Galad met her eyes. Sapphires that cut into her soul and forced Aisling to feel what she’d desperately attempted to stifle: uncorrupted guilt.
“‘We?’” Galad scoffed. “It has never been a ‘we,’ mo Lúra. Your lips have only ever known ‘I.’”
Aisling winced.
“My decision to leave wasn’t meant to either forsake or condemn our friendship.”
Galad shifted at the final word.
“It hardly matters, mo Lúra—”
“Enough. Don’t call me that after my name has been spoken from your mouth before.”
Galad’s expression tightened.
“Very well, Ash.” Her name like venom on his tongue. “It means nothing what you intended. It only matters what you did,” his voice rose, slapping against the pews, the stone statues, the pillars. “You fled from my king, from Gilrel, from our friendship, without a glance back. Ran with he whose most forgiving crimes were my own branding. A crime I never blamed you for until that day.”
Starn.
Aisling’s eyes pricked with heat, but she willed not a single tear to fall. It wasn’t her place to cry. The stone lodged in her throat, making impossible the task.
“I only ever meant to pursue what it is I am. Could you truly say, without a morsel of doubt, you’d have done any differently, Galad?”
The knight studied her, as though he wished to understand but simply couldn’t. Wished to redeem her, to justify what she’d done, but found her unforgivable all the same. The pain such a realization evoked: flashing across his expression. And the sight of it, enough to crush Aisling’s heart and fill her chest with blood.
“We will reach Lofgren’s rise,” he said. “Yet you’ll find that whatever it is you were searching for; who you are, what you are, why you are, was never anything an Unseelie, a God or even the Forge could give you. It was something unraveling all around you. Something you ran from.”
DAGFIN
Dagfin had always cherished winter. It heralded the death of all the rot that’d grown throughout the sun’s last cycle. The death of everything unwanted.

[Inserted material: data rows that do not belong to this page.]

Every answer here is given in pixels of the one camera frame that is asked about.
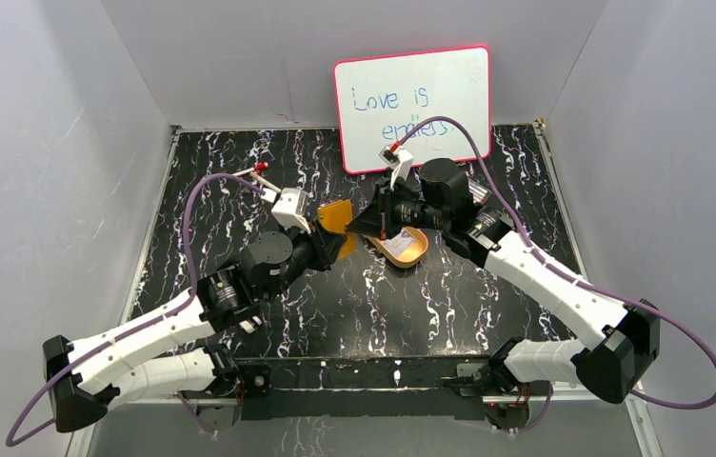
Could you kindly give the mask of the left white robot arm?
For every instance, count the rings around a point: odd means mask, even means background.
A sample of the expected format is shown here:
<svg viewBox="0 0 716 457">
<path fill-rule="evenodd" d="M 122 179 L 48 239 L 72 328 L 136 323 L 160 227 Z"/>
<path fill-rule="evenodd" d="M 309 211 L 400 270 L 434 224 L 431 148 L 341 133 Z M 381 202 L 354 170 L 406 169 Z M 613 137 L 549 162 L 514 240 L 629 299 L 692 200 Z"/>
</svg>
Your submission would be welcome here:
<svg viewBox="0 0 716 457">
<path fill-rule="evenodd" d="M 347 225 L 321 217 L 309 232 L 267 231 L 230 257 L 196 288 L 124 325 L 71 341 L 43 345 L 55 427 L 72 432 L 125 403 L 174 391 L 228 396 L 241 373 L 220 344 L 169 356 L 168 350 L 229 328 L 252 332 L 260 307 L 308 270 L 325 271 L 348 241 Z"/>
</svg>

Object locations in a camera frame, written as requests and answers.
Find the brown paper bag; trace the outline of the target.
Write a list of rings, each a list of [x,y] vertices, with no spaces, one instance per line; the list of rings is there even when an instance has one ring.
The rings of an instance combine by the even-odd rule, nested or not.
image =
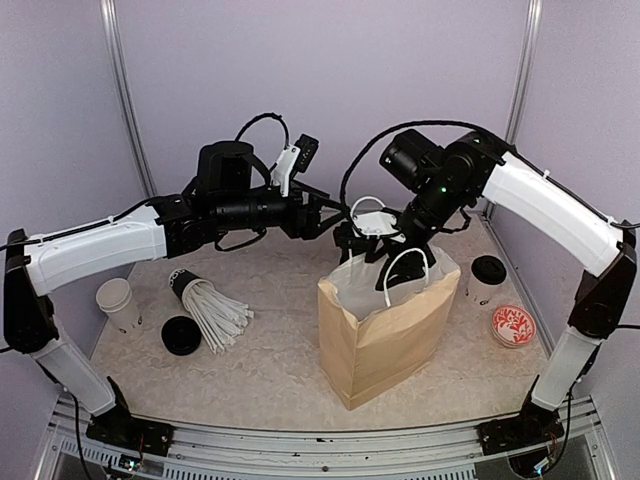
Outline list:
[[[317,286],[320,366],[353,410],[422,369],[446,326],[461,276],[441,248],[422,279],[377,285],[384,260],[339,264]]]

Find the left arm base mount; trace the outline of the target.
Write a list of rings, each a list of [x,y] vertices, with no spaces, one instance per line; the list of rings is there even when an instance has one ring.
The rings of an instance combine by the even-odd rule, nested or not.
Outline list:
[[[170,424],[131,415],[93,417],[86,430],[92,440],[162,457],[168,455],[173,434],[174,427]]]

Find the black cup lid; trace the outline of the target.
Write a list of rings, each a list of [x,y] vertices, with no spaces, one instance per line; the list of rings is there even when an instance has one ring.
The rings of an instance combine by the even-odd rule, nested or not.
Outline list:
[[[507,277],[504,263],[492,255],[475,258],[471,264],[471,272],[479,282],[490,286],[502,284]]]

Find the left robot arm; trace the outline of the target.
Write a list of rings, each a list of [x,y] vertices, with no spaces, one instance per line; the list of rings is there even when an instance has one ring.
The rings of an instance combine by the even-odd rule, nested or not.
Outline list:
[[[76,280],[140,261],[174,258],[218,245],[238,230],[258,238],[273,227],[291,239],[312,240],[343,219],[330,196],[295,181],[317,151],[303,135],[268,168],[252,145],[218,141],[199,152],[196,176],[182,193],[143,200],[125,212],[70,230],[29,237],[11,232],[5,254],[3,337],[31,356],[121,445],[133,443],[140,424],[118,385],[98,373],[54,323],[49,298]]]

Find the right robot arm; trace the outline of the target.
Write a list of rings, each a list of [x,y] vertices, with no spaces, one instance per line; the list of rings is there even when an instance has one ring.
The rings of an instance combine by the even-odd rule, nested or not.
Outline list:
[[[472,127],[446,147],[411,125],[390,132],[380,164],[415,195],[393,227],[404,238],[393,254],[425,248],[457,210],[483,197],[528,221],[584,268],[568,325],[511,423],[512,436],[531,444],[619,325],[637,274],[634,228],[587,206],[489,132]]]

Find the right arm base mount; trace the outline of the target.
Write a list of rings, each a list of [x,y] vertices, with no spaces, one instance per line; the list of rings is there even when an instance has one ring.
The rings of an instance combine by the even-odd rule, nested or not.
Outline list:
[[[484,455],[517,450],[562,437],[564,427],[557,417],[516,415],[493,419],[476,428]]]

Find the white paper cup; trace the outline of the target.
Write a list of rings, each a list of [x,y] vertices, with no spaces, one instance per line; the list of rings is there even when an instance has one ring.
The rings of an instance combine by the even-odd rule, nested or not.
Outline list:
[[[475,307],[486,307],[505,284],[505,279],[485,282],[471,274],[465,288],[465,298]]]

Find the bundle of white straws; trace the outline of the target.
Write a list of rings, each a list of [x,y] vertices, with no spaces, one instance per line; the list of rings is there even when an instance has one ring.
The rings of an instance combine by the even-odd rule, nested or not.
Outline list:
[[[204,279],[192,280],[181,294],[181,302],[216,355],[232,347],[254,318],[248,304],[225,296]]]

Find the black cup holding straws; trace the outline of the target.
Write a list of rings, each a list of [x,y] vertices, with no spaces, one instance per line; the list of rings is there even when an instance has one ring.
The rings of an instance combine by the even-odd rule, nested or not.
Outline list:
[[[183,268],[174,270],[168,278],[169,287],[181,303],[190,289],[202,282],[205,282],[205,279]]]

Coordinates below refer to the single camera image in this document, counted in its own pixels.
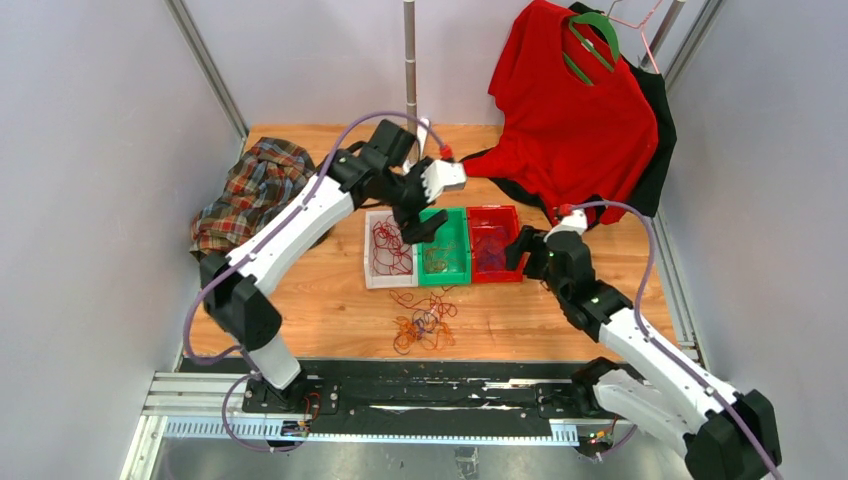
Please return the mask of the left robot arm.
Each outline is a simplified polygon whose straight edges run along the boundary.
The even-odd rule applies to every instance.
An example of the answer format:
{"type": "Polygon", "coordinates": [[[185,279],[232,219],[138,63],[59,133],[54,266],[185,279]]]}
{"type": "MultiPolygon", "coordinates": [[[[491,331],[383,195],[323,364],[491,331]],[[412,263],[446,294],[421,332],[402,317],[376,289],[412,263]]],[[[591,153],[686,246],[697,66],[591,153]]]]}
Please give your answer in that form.
{"type": "Polygon", "coordinates": [[[298,411],[306,386],[296,379],[301,366],[281,334],[282,314],[270,296],[290,268],[337,223],[374,200],[390,207],[402,240],[431,242],[448,215],[425,209],[447,191],[467,182],[463,165],[437,135],[436,159],[425,156],[406,166],[417,137],[379,113],[371,137],[343,148],[336,142],[304,190],[268,225],[226,255],[209,254],[200,262],[201,291],[195,309],[203,309],[235,342],[252,372],[269,385],[268,400],[283,413],[298,411]]]}

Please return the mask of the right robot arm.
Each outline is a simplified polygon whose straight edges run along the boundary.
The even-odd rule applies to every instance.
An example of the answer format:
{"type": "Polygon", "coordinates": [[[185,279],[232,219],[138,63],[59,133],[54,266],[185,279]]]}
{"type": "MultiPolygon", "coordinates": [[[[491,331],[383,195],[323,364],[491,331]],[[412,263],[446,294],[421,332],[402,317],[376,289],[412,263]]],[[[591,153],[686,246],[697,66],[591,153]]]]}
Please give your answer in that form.
{"type": "Polygon", "coordinates": [[[681,457],[694,479],[763,479],[782,462],[772,403],[742,393],[685,355],[597,278],[588,246],[574,230],[521,228],[506,265],[541,281],[568,322],[629,364],[598,357],[572,377],[582,415],[602,411],[630,421],[681,457]]]}

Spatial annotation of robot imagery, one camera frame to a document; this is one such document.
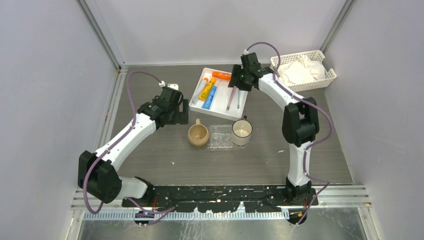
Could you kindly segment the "tan ceramic mug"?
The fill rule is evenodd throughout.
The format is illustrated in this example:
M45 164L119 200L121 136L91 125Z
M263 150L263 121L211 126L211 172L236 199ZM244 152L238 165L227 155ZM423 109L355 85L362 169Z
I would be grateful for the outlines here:
M195 148L204 148L210 141L209 129L201 123L201 120L197 118L195 124L192 125L187 133L187 139L191 146Z

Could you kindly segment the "white plastic bin tray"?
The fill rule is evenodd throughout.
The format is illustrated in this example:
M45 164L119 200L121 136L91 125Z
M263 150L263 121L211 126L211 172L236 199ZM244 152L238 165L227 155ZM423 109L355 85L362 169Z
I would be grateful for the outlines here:
M200 77L197 81L196 87L194 89L194 92L196 88L198 87L199 83L203 78L208 78L209 80L213 78L212 73L213 72L219 72L219 70L207 68L205 67ZM210 109L203 109L202 105L204 104L204 101L199 100L196 104L191 103L191 99L194 95L194 92L192 96L189 98L189 108L190 110L214 117L219 117L227 120L236 121L243 116L245 104L247 101L248 92L247 91L241 91L241 99L240 99L240 109L237 109L237 90L234 95L234 98L232 100L231 106L229 111L226 111L226 107L229 101L229 97L232 91L232 88L228 87L229 81L216 78L216 82L214 86L217 86L217 90L215 92L212 105Z

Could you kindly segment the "white ribbed mug black rim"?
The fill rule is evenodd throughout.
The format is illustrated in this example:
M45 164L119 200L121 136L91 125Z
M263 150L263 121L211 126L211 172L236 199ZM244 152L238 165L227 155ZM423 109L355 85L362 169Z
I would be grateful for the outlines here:
M244 146L250 141L253 133L253 126L248 121L248 117L245 115L232 124L231 131L231 139L233 143L237 146Z

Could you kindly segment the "clear oval glass tray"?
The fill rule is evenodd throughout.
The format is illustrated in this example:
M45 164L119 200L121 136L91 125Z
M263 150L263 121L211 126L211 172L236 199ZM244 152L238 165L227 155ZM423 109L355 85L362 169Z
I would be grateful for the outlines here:
M209 128L210 138L205 146L196 147L189 144L191 149L196 150L210 150L210 151L232 151L245 149L249 144L237 145L232 140L232 126L225 125L210 125Z

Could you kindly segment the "clear rectangular holder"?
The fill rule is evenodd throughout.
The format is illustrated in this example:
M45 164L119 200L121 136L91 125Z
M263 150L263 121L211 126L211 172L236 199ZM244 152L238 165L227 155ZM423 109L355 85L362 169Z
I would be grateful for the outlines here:
M210 140L209 148L212 150L232 150L234 143L232 141L232 126L230 124L224 125L210 125Z

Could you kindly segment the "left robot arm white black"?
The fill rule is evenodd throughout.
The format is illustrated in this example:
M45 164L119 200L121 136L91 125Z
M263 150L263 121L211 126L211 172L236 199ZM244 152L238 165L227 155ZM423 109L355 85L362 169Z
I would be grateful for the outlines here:
M130 197L141 207L153 202L153 186L140 177L122 177L117 171L148 136L165 125L188 124L188 99L177 84L168 84L160 95L146 102L112 140L94 152L84 151L78 159L77 184L105 204Z

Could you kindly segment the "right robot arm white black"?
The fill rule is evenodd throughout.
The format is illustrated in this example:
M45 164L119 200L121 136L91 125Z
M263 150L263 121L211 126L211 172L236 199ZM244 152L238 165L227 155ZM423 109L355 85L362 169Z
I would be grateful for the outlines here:
M278 80L270 67L263 67L256 53L245 53L241 64L233 65L230 87L242 91L253 88L267 94L283 111L282 135L289 144L289 172L283 196L291 205L299 205L312 193L309 173L311 149L320 131L314 98L304 98Z

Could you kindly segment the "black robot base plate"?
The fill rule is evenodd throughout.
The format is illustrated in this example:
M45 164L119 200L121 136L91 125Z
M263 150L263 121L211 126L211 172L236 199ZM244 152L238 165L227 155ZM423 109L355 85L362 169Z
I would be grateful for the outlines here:
M306 210L318 205L316 190L285 185L151 186L141 199L124 199L123 207L154 207L158 211L174 208L175 213L232 214L244 209L248 214L278 213L283 206L294 206L288 221L302 224Z

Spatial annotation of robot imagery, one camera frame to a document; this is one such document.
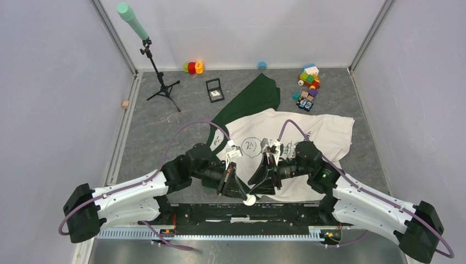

The summer was hot and gave light to everything better left in shadow. Was endless. Was the anniversary of his eldest brother’s final words. The rightful heir to the Roktan throne.
Yet now, winter was tainted by Fionn.
Dagfin wove lithely between the trees, the Ocras more potent than it’d ever felt before. Near the brink of collapse, his body was suddenly renewed.
The Roktan Prince spun his daggers between his fingers, half eyeing his surroundings for the Phuka and half expecting the Fae King to appear out of nowhere, swinging his axes.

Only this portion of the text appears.